Live migrating an Elasticsearch cluster across separate network environments

The plan

One of Redpill Linpro’s customers - had parts of their web presence managed by another provider - “P”. The customer wanted to migrate the server operations to Redpill Linpro (“RL”), including moving their Elasticsearch cluster to Redpill Linpro’s Elasticsearch offering, preferably without downtime. While exporting and importing by using snapshots was an option, the better option would be a live migration.

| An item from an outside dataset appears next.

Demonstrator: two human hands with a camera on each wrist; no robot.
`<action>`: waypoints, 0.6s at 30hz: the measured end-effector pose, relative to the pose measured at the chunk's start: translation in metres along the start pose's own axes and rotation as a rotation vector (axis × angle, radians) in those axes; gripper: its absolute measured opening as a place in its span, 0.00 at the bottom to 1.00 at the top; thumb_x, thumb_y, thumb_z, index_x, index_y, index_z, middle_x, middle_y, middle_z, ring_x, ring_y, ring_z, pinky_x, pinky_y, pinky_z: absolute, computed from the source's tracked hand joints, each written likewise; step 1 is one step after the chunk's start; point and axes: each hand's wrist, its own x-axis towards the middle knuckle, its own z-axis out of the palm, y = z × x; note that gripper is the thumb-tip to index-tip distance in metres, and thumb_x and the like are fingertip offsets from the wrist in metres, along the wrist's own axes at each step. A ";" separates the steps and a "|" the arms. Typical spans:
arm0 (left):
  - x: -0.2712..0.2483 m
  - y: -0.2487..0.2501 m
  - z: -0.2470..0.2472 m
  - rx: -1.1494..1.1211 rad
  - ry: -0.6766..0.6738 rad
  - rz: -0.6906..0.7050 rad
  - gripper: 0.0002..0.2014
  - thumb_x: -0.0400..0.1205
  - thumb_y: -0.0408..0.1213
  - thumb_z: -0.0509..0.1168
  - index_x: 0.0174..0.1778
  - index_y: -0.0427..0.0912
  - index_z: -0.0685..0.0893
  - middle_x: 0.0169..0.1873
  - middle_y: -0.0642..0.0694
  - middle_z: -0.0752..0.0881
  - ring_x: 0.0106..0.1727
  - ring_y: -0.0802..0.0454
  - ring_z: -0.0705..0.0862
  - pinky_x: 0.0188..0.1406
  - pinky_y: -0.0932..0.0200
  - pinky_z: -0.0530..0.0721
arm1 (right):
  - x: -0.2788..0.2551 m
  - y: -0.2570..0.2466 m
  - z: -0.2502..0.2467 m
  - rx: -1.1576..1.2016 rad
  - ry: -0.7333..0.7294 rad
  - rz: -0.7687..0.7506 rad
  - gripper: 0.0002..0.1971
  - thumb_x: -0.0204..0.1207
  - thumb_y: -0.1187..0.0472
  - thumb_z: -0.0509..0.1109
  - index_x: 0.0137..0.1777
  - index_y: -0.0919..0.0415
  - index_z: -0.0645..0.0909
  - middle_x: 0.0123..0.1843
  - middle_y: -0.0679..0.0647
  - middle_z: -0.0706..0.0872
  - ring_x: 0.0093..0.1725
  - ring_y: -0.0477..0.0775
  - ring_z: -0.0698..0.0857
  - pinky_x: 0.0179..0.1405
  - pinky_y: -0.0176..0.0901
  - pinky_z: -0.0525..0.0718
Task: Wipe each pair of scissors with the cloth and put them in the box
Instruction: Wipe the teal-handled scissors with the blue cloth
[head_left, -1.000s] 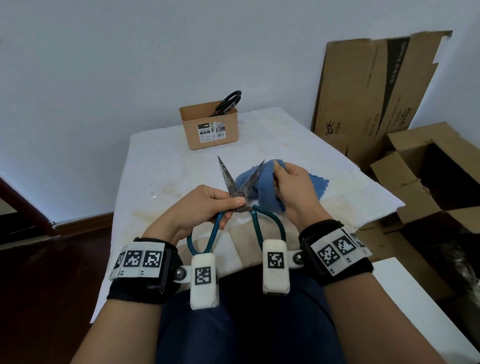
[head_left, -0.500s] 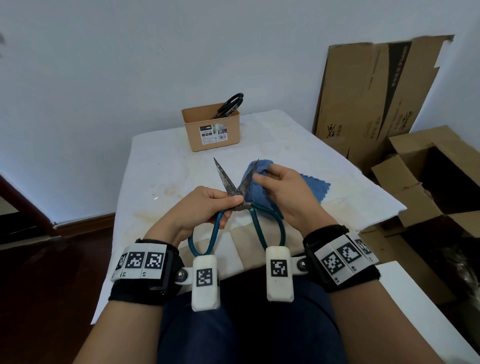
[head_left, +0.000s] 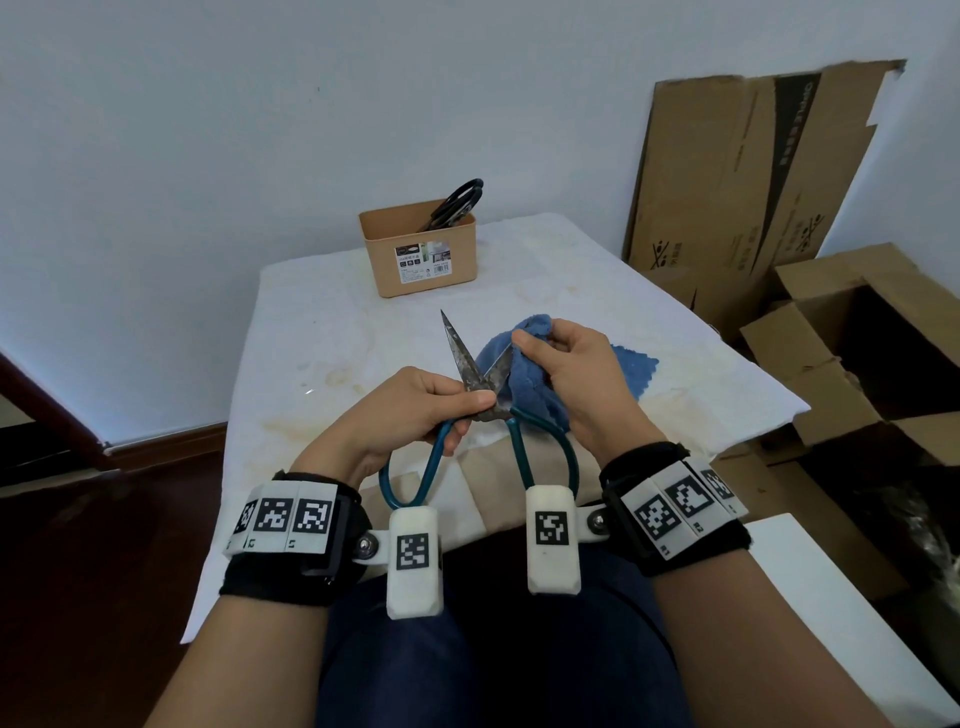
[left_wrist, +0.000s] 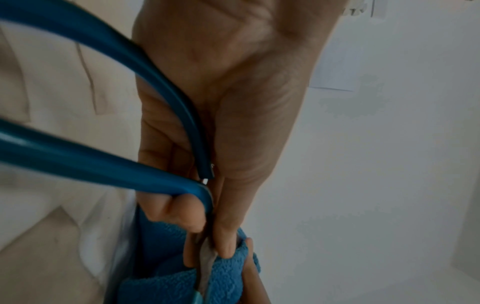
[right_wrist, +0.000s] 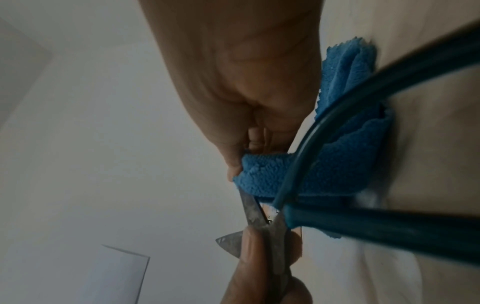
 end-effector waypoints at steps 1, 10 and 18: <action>0.000 0.000 -0.001 0.003 0.000 -0.001 0.19 0.80 0.45 0.74 0.29 0.34 0.83 0.24 0.38 0.77 0.24 0.50 0.75 0.30 0.63 0.80 | 0.000 0.000 0.000 0.015 0.000 0.008 0.05 0.82 0.66 0.68 0.48 0.66 0.84 0.44 0.60 0.91 0.41 0.52 0.90 0.44 0.42 0.91; -0.001 -0.003 -0.005 0.011 -0.006 -0.004 0.20 0.80 0.45 0.74 0.28 0.34 0.82 0.24 0.37 0.77 0.25 0.49 0.75 0.33 0.61 0.80 | 0.008 0.006 -0.007 0.036 0.083 0.076 0.10 0.84 0.60 0.66 0.49 0.63 0.87 0.47 0.62 0.91 0.46 0.55 0.88 0.53 0.49 0.88; 0.001 -0.004 -0.006 0.000 0.014 -0.034 0.20 0.80 0.46 0.74 0.31 0.33 0.83 0.24 0.37 0.78 0.25 0.48 0.76 0.34 0.60 0.80 | 0.004 -0.005 -0.005 0.173 0.031 0.069 0.08 0.85 0.64 0.63 0.53 0.64 0.84 0.58 0.70 0.87 0.58 0.61 0.88 0.64 0.51 0.84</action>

A really useful Elasticsearch feature is the capability of adding and removing cluster nodes and letting the cluster move the data seamlessly between them. We planned to expand the existing three-node cluster with three more nodes on Redpill Linpro’s side, creating a six-node cluster spanning the old and new provider. That way the full cluster would be available throughout the migration process, in that the servers and services running at P would still be able to access the cluster while it was simultaneously available to the servers being set up in Redpill Linpro’s environment. When all surrounding services were successfully migrated, we’d evict the P nodes from the Elasticsearch cluster.

A tale of two environments

From their office network, the customer had SSH access to the original Elasticsearch cluster, including sudo privileges. The Elasticsearch servers themselves were configured with RFC1918 private IPv4 addresses but had outbound SSH access, although behind NAT. There was no inbound access, and since the customer was leaving their old provider we didn’t want to bother the provider with configuring site-to-site VPN.

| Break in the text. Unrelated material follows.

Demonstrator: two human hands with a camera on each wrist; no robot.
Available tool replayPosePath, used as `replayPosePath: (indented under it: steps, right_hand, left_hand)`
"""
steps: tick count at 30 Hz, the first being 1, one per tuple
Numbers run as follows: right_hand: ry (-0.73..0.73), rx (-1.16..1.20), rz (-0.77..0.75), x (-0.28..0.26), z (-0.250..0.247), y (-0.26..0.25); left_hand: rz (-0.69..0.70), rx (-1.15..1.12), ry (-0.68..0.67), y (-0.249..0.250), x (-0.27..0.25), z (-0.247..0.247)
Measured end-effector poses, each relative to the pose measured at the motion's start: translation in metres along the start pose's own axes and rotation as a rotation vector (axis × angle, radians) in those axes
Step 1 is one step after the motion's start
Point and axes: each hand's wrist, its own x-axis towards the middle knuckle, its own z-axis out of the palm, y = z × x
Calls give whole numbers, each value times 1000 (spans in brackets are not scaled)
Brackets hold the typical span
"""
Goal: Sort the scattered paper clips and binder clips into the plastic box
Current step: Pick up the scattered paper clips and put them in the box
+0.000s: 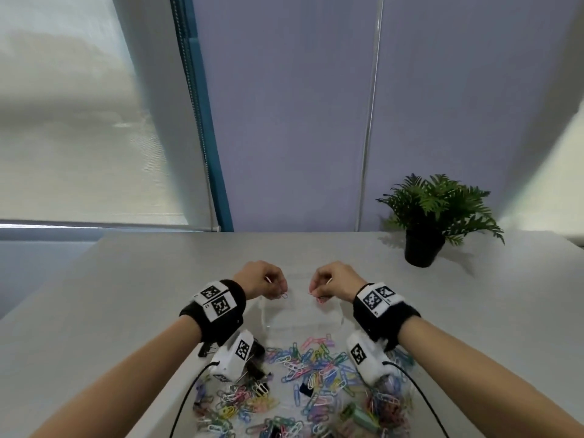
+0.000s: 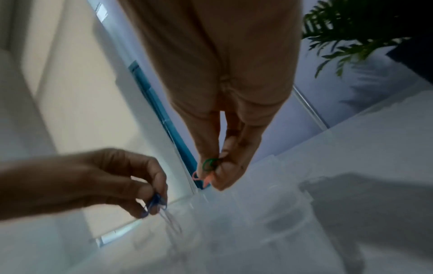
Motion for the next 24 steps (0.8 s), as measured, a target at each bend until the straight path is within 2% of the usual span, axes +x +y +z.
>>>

On the Redpill Linpro side, Elasticsearch is running in our OpenStack based Nordic Cloud. Customer access takes place on a tenant accessible network for accessing the cluster, while internal cluster communication, referred to as “transport” in Elasticsearch naming, happens on an internal network not available to the customer. Both networks are configured with IPv4 addresses in the RFC1918 private IP ranges, dual-stacked with regular IPv6 addresses. If the customer needs access to the Elasticsearch environment, an official “floating” IPv4 address is mapped to a virtual IP moving between the cluster nodes. Direct IPv6 access to the tenant side may also be allowed on demand.

The obstacles

To successfully upscale and downscale a cluster as planned, all nodes must see all nodes (full mesh). On each side of the gap that’s no problem. Between them, however, RL nodes wouldn’t be able to reach P nodes due to NAT and outbound-only access on P’s side.

Similarly, P nodes wouldn’t be able to correctly access RL nodes because a) the only available external interface is a single virtual IP moving between the nodes, and b) the transport interface isn’t exposed on the customer-facing network anyways.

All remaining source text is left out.